There is a list in my textbook outlining equivalent statements, such as:

- A is invertible

- rank(A) = n

- nullity(A) = 0

- The column vectors of A are linearly independent.

- and many others...

## The Attempt at a Solution

I've been staring at equivalent statements, theorems, and examples, and cannot seem to think of an equivalency once I consider multiplying AB. I guess the main feat of this part would be to prove that, given rank(A) = n and rank(B) = n, AB has, once reduced, neither a row nor column that is zero, which would ultimately lead to rank(AB) = n. However, I'm not sure how to get there.

I've tried aplying the statement of "The reduced row echelon form of A is the indentity matrix," but realized that A would be

*row equivalent*but not

*equal*to the identity matrix. Anyone have any ideas? Thanks.
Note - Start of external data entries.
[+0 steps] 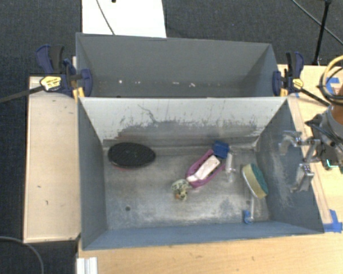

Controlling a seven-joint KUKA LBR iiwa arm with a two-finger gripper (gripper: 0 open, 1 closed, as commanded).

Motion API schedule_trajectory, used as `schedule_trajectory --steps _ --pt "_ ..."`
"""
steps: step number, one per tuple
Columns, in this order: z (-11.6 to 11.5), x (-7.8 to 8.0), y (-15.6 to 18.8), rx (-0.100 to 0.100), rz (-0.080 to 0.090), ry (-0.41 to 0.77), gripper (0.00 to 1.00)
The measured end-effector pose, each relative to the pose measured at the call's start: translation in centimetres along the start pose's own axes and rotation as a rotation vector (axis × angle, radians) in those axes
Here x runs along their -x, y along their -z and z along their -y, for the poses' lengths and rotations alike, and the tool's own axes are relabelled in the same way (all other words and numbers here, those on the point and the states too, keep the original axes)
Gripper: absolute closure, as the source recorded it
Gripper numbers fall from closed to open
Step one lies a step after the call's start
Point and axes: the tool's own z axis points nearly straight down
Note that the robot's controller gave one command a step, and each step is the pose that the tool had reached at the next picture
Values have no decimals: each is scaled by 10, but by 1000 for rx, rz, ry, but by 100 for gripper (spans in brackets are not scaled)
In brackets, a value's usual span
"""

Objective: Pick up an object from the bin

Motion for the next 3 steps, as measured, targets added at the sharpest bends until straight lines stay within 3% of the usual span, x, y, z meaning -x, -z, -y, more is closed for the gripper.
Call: schedule_trajectory --steps 1,2,3 --pt "-66 18 -89 1 3 600 0" --pt "-12 17 -152 -3 10 305 0" --pt "-13 17 -151 -2 9 312 100"
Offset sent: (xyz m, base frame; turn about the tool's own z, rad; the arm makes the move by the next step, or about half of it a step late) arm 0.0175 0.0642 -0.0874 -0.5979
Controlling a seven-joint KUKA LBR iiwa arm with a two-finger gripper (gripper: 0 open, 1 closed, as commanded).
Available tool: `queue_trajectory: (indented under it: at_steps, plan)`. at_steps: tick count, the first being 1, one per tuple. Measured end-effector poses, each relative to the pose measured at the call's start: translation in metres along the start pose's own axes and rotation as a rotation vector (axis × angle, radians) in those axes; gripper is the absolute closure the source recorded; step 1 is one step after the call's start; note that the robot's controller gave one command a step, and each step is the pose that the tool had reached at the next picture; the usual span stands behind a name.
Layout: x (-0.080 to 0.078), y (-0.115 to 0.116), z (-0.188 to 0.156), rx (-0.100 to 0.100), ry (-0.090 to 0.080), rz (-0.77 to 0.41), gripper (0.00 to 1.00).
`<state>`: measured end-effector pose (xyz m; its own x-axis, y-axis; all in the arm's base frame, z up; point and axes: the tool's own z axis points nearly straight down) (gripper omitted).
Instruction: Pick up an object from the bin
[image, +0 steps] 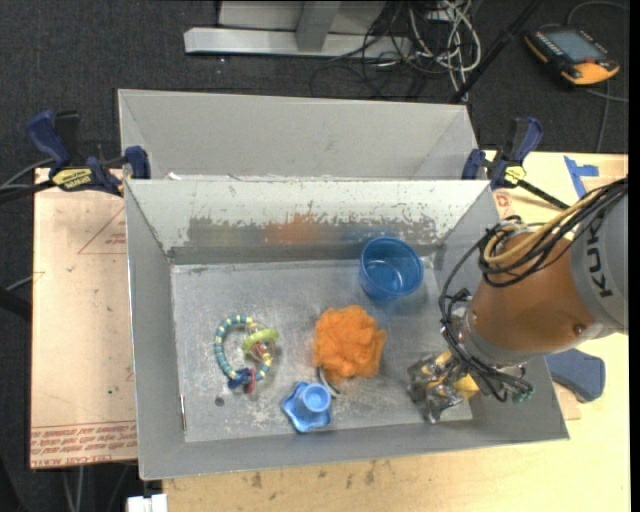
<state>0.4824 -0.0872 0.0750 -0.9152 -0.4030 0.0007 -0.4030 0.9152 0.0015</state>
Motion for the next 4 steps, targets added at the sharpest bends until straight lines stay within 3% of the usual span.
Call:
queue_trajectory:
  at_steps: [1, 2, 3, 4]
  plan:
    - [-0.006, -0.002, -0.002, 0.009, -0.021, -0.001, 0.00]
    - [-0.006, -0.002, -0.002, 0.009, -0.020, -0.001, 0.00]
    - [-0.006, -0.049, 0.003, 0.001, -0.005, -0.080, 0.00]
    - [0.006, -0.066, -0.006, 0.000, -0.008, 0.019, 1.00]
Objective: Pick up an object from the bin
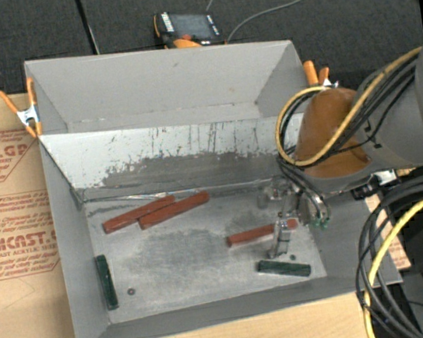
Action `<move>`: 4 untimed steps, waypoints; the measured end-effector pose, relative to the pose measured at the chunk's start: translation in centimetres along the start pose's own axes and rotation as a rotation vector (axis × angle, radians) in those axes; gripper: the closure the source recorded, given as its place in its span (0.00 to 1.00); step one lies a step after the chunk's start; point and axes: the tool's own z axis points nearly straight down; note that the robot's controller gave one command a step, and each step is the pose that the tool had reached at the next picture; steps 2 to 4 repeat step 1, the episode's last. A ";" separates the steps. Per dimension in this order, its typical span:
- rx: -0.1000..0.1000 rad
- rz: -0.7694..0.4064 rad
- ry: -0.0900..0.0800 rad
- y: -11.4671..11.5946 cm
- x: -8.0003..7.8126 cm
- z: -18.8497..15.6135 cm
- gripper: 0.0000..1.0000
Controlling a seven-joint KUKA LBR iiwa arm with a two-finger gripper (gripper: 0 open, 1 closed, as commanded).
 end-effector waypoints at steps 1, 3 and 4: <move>0.000 0.000 -0.001 0.0 0.0 0.0 1.00; 0.000 0.000 -0.001 0.0 0.0 0.0 1.00; 0.000 0.000 -0.001 0.0 0.0 0.0 1.00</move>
Offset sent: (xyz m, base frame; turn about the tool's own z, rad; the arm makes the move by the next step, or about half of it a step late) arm 0.0000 0.0000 0.0000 0.0000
EDIT: I realized I can solve this using determinants, but up to the point in the textbook where this proof is requested, they had not been covered, so the question still stands.

2nd edit: I had another realization: Since rank(A) = n and rank(B) = n, then by the Fundamental Theorem of Invertible Matrices, A is a product of elementary matrices and B is a product of elementary matrices. Therefore, AB is a product of elementary matrices and therefor rank(AB) = n. Is this right?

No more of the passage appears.